# [The task]
For this exercise, output every line of the data as it stands.

# [Material supplied]

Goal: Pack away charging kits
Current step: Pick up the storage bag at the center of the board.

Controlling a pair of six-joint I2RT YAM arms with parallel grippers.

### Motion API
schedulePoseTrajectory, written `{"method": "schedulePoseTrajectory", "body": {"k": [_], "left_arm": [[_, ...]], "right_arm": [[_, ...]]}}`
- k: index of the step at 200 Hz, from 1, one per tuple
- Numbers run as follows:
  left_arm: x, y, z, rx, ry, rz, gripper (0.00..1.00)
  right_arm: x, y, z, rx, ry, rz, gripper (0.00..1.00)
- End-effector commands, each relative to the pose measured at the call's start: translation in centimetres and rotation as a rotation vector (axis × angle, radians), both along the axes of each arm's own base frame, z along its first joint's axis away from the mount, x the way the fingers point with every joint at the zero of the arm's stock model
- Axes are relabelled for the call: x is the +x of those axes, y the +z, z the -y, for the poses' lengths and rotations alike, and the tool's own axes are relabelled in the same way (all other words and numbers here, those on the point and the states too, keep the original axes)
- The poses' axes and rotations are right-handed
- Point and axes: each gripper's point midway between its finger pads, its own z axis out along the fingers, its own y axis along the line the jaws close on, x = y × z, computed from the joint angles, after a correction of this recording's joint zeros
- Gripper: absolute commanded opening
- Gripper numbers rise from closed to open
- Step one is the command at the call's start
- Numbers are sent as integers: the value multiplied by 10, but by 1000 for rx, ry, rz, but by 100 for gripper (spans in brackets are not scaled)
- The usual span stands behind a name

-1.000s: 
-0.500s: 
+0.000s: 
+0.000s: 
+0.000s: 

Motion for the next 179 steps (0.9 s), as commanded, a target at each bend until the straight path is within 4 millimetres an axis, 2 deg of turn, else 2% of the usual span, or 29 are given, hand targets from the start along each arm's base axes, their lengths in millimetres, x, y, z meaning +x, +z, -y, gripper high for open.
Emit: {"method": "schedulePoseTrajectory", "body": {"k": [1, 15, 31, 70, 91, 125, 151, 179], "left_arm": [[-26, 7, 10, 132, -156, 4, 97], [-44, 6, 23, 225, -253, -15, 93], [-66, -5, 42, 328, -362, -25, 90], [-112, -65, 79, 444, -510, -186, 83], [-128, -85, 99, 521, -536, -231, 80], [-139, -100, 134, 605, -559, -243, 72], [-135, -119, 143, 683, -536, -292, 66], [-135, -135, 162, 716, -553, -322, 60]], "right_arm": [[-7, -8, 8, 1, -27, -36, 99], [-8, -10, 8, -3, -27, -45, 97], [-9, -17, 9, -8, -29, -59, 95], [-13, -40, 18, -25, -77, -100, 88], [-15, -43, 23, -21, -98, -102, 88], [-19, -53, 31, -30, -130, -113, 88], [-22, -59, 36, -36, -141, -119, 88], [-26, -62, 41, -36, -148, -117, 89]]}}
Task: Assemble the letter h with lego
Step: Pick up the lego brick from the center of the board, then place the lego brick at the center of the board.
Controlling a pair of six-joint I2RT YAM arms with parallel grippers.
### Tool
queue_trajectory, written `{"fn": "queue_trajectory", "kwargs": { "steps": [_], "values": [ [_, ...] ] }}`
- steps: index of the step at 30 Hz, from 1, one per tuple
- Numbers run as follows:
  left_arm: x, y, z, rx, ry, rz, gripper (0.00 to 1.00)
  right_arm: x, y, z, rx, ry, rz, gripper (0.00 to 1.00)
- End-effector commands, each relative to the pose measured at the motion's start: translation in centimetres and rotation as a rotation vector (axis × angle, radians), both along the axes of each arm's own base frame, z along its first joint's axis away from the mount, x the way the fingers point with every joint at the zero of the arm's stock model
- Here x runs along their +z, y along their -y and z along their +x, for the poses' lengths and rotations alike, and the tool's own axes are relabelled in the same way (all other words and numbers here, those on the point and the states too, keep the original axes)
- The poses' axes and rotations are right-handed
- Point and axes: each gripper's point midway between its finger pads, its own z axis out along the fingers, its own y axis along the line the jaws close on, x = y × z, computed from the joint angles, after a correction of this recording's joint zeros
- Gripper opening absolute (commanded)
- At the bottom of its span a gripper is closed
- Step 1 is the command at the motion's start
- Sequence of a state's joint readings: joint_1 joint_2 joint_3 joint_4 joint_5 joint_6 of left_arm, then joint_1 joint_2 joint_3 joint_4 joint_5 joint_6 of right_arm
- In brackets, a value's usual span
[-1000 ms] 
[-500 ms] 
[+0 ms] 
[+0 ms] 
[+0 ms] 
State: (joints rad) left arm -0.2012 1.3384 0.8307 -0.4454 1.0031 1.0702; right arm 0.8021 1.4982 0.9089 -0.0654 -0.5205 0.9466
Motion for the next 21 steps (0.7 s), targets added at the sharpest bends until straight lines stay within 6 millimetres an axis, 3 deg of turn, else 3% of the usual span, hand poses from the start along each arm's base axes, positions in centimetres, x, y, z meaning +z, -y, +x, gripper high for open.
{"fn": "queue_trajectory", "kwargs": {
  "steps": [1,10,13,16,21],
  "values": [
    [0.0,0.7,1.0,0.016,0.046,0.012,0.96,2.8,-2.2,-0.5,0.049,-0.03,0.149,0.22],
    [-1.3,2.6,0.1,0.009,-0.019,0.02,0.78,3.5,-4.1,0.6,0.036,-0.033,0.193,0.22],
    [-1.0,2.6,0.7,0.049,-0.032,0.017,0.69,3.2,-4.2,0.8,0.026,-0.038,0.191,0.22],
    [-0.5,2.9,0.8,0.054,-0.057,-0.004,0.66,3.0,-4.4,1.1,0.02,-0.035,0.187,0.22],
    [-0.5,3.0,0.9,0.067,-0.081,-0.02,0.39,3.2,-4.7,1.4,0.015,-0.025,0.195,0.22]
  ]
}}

# [Written solution]
Goal: Pack away charging kits
Current step: Pick up the storage bag at the center of the board.

Controlling a pair of six-joint I2RT YAM arms with parallel grippers.

### Motion API
schedulePoseTrajectory, written `{"method": "schedulePoseTrajectory", "body": {"k": [_], "left_arm": [[_, ...]], "right_arm": [[_, ...]]}}`
- k: index of the step at 200 Hz, from 1, one per tuple
- Numbers run as follows:
  left_arm: x, y, z, rx, ry, rz, gripper (0.00..1.00)
  right_arm: x, y, z, rx, ry, rz, gripper (0.00..1.00)
- End-effector commands, each relative to the pose measured at the call's start: translation in centimetres and rotation as a rotation vector (axis × angle, radians), both along the axes of each arm's own base frame, z along its first joint's axis away from the mount, x the way the fingers point with every joint at the zero of the arm's stock model
- Axes are relabelled for the call: x is the +x of those axes, y the +z, z the -y, for the poses' lengths and rotations alike, and the tool's own axes are relabelled in the same way (all other words and numbers here, those on the point and the states too, keep the original axes)
- The poses' axes and rotations are right-handed
- Point and axes: each gripper's point midway between its finger pads, its own z axis out along the fingers, its own y axis along the line the jaws close on, x = y × z, computed from the joint angles, after a correction of this recording's joint zeros
- Gripper: absolute commanded opening
- Gripper numbers rise from closed to open
- Step one is the command at the call's start
- Numbers are sent as integers: the value multiplied by 10, but by 1000 for rx, ry, rz, but by 100 for gripper (spans in brackets are not scaled)
- The usual span stands behind a name

-1.000s: 
-0.500s: 
+0.000s: 
+0.000s: 
+0.000s: 

Motion for the next 179 steps (0.9 s), as commanded, a target at each bend until the straight path is within 4 millimetres an axis, 2 deg of turn, else 2% of the usual span, or 29 are given, hand targets from the start along each arm's base axes, their lengths in millimetres, x, y, z meaning +x, +z, -y, gripper high for open.
Emit: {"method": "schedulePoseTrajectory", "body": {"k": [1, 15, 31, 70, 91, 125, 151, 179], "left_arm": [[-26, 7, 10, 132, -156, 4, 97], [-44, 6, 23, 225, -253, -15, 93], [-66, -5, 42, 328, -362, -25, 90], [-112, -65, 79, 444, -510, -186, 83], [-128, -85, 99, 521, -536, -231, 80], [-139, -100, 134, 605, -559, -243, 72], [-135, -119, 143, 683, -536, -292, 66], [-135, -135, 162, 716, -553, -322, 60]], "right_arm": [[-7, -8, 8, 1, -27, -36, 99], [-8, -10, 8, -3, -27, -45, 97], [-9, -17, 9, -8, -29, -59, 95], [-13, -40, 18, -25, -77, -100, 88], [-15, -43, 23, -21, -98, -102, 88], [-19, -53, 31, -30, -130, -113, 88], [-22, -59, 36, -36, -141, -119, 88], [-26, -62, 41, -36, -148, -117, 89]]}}
Task: Assemble the letter h with lego
Step: Pick up the lego brick from the center of the board, then place the lego brick at the center of the board.
Controlling a pair of six-joint I2RT YAM arms with parallel grippers.
### Tool
queue_trajectory, written `{"fn": "queue_trajectory", "kwargs": { "steps": [_], "values": [ [_, ...] ] }}`
- steps: index of the step at 30 Hz, from 1, one per tuple
- Numbers run as follows:
  left_arm: x, y, z, rx, ry, rz, gripper (0.00 to 1.00)
  right_arm: x, y, z, rx, ry, rz, gripper (0.00 to 1.00)
- End-effector commands, each relative to the pose measured at the motion's start: translation in centimetres and rotation as a rotation vector (axis × angle, radians), both along the axes of each arm's own base frame, z along its first joint's axis away from the mount, x the way the fingers point with every joint at the zero of the arm's stock model
- Here x runs along their +z, y along their -y and z along their +x, for the poses' lengths and rotations alike, and the tool's own axes are relabelled in the same way (all other words and numbers here, those on the point and the states too, keep the original axes)
- The poses' axes and rotations are right-handed
- Point and axes: each gripper's point midway between its finger pads, its own z axis out along the fingers, its own y axis along the line the jaws close on, x = y × z, computed from the joint angles, after a correction of this recording's joint zeros
- Gripper opening absolute (commanded)
- At the bottom of its span a gripper is closed
- Step 1 is the command at the motion's start
- Sequence of a state's joint readings: joint_1 joint_2 joint_3 joint_4 joint_5 joint_6 of left_arm, then joint_1 joint_2 joint_3 joint_4 joint_5 joint_6 of right_arm
- In brackets, a value's usual span
[-1000 ms] 
[-500 ms] 
[+0 ms] 
[+0 ms] 
[+0 ms] 
State: (joints rad) left arm -0.2012 1.3384 0.8307 -0.4454 1.0031 1.0702; right arm 0.8021 1.4982 0.9089 -0.0654 -0.5205 0.9466
Motion for the next 21 steps (0.7 s), targets added at the sharpest bends until straight lines stay within 6 millimetres an axis, 3 deg of turn, else 3% of the usual span, hand poses from the start along each arm's base axes, positions in centimetres, x, y, z meaning +z, -y, +x, gripper high for open.
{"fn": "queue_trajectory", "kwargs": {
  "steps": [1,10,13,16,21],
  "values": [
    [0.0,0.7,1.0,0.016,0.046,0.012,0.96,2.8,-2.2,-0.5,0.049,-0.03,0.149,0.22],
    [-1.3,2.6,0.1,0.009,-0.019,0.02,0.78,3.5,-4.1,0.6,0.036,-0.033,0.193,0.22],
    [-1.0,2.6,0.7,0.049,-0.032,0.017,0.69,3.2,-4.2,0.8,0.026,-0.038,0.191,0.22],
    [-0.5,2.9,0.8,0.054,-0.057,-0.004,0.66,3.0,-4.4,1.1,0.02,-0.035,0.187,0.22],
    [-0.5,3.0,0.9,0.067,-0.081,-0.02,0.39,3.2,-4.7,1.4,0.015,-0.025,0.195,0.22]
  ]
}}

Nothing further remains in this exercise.